Wednesday, September 06, 2006

Maen!

Blame it on my TA job X(. I have to do TA for a studio class and so, I've to talk with all american undergrad kids and I pick up their accent.. :( I find it so wierd when I talk that way, but it comes naturally if you talk with them for like 4 hrs a week :| I even pronounce my name like that.. Arun is pronounced with a few pebbles in mouth :P Noemaun ( my roomie ) got totally psyched when I was talking in their accent the second day I came here, when I went to the Radio shack. :)) At that time I made it up because otherwise they wouldnt get what I am sayin :P but but but.... today I was in the lab and answerin their questions.... and I realized I was so different! :(

The main difference comes in pronunciation of "A" and "R" I think.. and not pronouncin any "G" at the end... though there are \infty more differences.. but slowly I am changin! This aint no good maen ( man )! This aint :P I dont wanna change nothing. :(

so, Next time you talk to me..... dont keep the phone down if you hear some american accent. You might be calling the right number :D

Tuesday, August 22, 2006

Big Bigil!!


So.. I have been interested in playing flute lately, thanks to my friend hari! the total enthu god in carnatic... I was searching and searching for websites which give useful info for learning flute.. Most of them are about carnatic music, but vocal. There is this prof in RPI named "Shiv kumar" who has put hazaaaaaaaaaaaar enthu in making a website with all kinds of info for learning carnatic music, mostly vocal. http://www.ecse.rpi.edu/Homepages/shivkuma/music/

One of the seniors actually told me that he no longer puts enthu, since he is married and has kids and stuff. He has no time for it :(. I saw him in the department corridor I think, today. I wanted to go and gen talk to him about it, but didnt :-/. I was kinda nervous to talk to a prof generally about music and all. I was bulbing actually. I tried to do something else, and put my pen in my shirt pocket only to realize that there was no pocket. It was so shady... :)) He just looked at me and walked past. He must be tripping at me now :|

I met an american guy here, named Jeff, studying in the Electronic Arts department at RPI. He told me that he has even composed soundtracks for some english movies. I was like "WoooW! why the hell did this guy come to RPI?". He told me that he'll be meeting some professor at RPI today, who is some renowned flutist. He might not be able to teach, but he said he can try to get some contie who can teach flute. I was so happy :D

Anyway, basically I wanted to post something on what I was doing currently and keep you people informed. If you are wondering what "Bigil" means, you should probably ask some chennai tam d00d about it :)!

Friday, August 18, 2006

Greek city aint too geeky ....

I have been non-geeky things for a long time now.. Did you people notice that? :-? Let me go about outlining the things that have happened in the recent past. Guess thats what a blog is all about.

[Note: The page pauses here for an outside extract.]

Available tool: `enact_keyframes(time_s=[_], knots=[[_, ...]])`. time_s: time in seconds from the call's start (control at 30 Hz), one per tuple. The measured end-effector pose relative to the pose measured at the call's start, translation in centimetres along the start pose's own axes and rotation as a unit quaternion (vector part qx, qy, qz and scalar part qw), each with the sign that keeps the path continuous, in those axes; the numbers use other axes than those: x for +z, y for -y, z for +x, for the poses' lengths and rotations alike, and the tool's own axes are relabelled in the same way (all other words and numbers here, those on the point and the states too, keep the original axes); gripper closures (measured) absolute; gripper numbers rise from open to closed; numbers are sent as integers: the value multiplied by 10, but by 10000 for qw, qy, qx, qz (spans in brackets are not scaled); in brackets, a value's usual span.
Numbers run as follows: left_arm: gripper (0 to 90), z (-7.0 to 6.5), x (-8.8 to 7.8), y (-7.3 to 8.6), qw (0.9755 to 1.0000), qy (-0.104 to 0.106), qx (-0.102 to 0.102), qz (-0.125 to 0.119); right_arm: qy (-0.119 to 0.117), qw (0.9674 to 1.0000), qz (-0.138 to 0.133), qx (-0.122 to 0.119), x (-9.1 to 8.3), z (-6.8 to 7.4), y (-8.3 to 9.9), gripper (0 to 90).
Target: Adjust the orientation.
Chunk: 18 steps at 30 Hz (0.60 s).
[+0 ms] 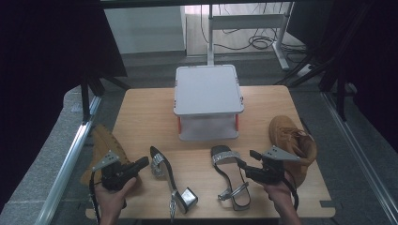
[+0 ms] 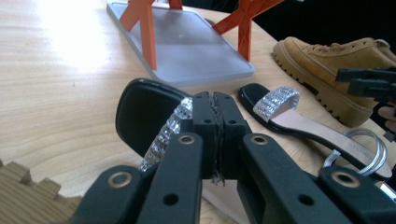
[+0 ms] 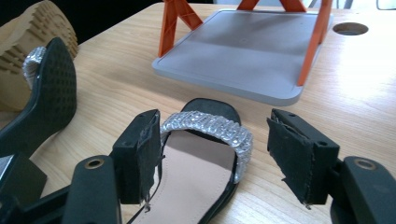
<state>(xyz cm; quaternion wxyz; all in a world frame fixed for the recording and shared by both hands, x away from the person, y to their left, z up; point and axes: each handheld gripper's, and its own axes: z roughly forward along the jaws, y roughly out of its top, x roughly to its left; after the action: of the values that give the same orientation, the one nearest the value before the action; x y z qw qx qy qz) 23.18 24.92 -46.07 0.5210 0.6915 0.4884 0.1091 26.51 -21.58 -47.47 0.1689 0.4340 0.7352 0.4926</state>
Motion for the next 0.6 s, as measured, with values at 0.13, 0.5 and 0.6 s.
enact_keyframes(time_s=[0.13, 0.5, 0.6], knots=[[897, 1, 0, 2, 9999, -63, 29, 81, -51, 9996, -23, 260, -3, -3, 0, 349], [897, -9, 23, 10, 9974, -112, 336, 635, 118, 9995, 29, 300, -3, -5, 2, 342], [897, -11, 28, 13, 9969, -76, 337, 705, 142, 9995, 35, 281, -3, -5, 2, 341]])
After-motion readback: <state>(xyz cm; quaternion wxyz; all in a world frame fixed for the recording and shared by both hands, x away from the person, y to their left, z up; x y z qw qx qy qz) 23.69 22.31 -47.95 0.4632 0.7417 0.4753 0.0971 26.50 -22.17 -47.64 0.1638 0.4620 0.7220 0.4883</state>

My flight journey was terrible, I should say... My flight was on the day next to that terrorist plot being foiled in UK. So, there was so much of security check everywhere that I felt like stripping completely and walking in the aiports... total pain!! every 10 mins there'll be a big queue and people have to remove everything from the pockets and the shoes also... then they'll check the boarding card and let me through.. argh!! Thanks to these idiots, I missed my connecting flight at Philadelphia and had to wait in the airport for 4 ducking hours.

After that life has been better, I stayed with the seniors :) Believe me I didnt miss my house grub AT ALL! They are expert cooks man! I even told those seniors, you people would probably make great husbands :P So, if theres any girl reading this.. probably you can look for husbands who did their post grads in US :)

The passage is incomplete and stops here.